If you aren’t crystal clear on what you want to occur as a result of you speaking then the audience or client won’t be either. In NLP we say the meaning of the communication is the response you get not what you intended.

Without clarity of purpose comes lack of clarify of message. This leaves your listener having to hallucinate what they think you mean. That’s fine when you want them to, but not if you want to influence very specifically what and how you want them to represent your ideas.

E.g “This was fun, I hope our paths cross again” is different from “I really enjoyed this. My friends and I are hooking up for a football game that’s coming up next weekend. Fancy joining us?”

The first request is ambiguous and requires more ‘reading between the lines’, the second is clearer and uses elegant use of conversational sub-modalities “coming up” to have the listener represent motion and action.

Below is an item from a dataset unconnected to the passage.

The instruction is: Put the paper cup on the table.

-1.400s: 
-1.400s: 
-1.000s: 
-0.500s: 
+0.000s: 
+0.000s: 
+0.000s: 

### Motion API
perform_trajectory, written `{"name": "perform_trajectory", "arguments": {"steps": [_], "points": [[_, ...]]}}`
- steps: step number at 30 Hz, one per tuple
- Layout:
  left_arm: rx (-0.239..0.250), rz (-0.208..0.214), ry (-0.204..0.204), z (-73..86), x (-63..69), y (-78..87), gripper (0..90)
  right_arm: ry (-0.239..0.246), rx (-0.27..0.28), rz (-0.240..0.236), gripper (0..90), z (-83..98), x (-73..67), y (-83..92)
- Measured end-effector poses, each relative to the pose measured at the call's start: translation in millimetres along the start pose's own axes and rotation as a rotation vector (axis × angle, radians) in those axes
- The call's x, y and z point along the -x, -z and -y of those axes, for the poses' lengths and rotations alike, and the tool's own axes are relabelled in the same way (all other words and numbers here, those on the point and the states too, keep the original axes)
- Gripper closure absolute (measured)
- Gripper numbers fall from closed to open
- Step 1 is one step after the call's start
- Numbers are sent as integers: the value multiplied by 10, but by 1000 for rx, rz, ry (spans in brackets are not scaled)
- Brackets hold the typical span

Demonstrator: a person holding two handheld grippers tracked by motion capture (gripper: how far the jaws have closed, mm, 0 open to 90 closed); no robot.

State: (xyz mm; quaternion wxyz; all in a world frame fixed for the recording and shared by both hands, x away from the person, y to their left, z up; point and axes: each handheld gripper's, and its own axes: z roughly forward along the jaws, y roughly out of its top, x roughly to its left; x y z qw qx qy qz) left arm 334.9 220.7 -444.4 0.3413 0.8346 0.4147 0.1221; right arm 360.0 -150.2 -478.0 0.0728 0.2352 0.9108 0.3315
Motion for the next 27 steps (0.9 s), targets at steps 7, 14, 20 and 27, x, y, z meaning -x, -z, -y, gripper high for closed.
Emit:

2. Think Through To Whom You Are Communicating With And How They Process The World

Many people overlook this and present information in the way in which they like to have information presented. We want to use whatever form(s) work best for our outcome and audience.

Within the NLP community I’ve noticed over the years that many people love procedural step-by-step explicit action steps over vague “ranting stories”, even though both types of communication styles have their function. A great communicator uses both depending on the result they are going after.

When you are thinking through to whom you are speaking with and how they process the world you are looking to identify what are the governing frames of reference they have around the topic or idea AND what feelings that evokes, so you can build, extend, modify etc how you present your ideas.

If you fail to identify how a person thinks and feels about a topic then you risk missing your ‘target’ completely or meeting strong opposition.

Mastery with the Meta Model, logic, presuppositions, seeding of ideas etc. play a key role in skillfully detecting and influencing the governing frames of reference.

3. Keep The Message Simple

Keep your message simple. The brain works well when it gets clear instructions.

Politicians know that when trying to get a point through you need to keep the message as simple and straight forward as possible. They repeat the same message over and over so that the electorate will (hopefully) get their message and what is implied about it, also known as the message of the message.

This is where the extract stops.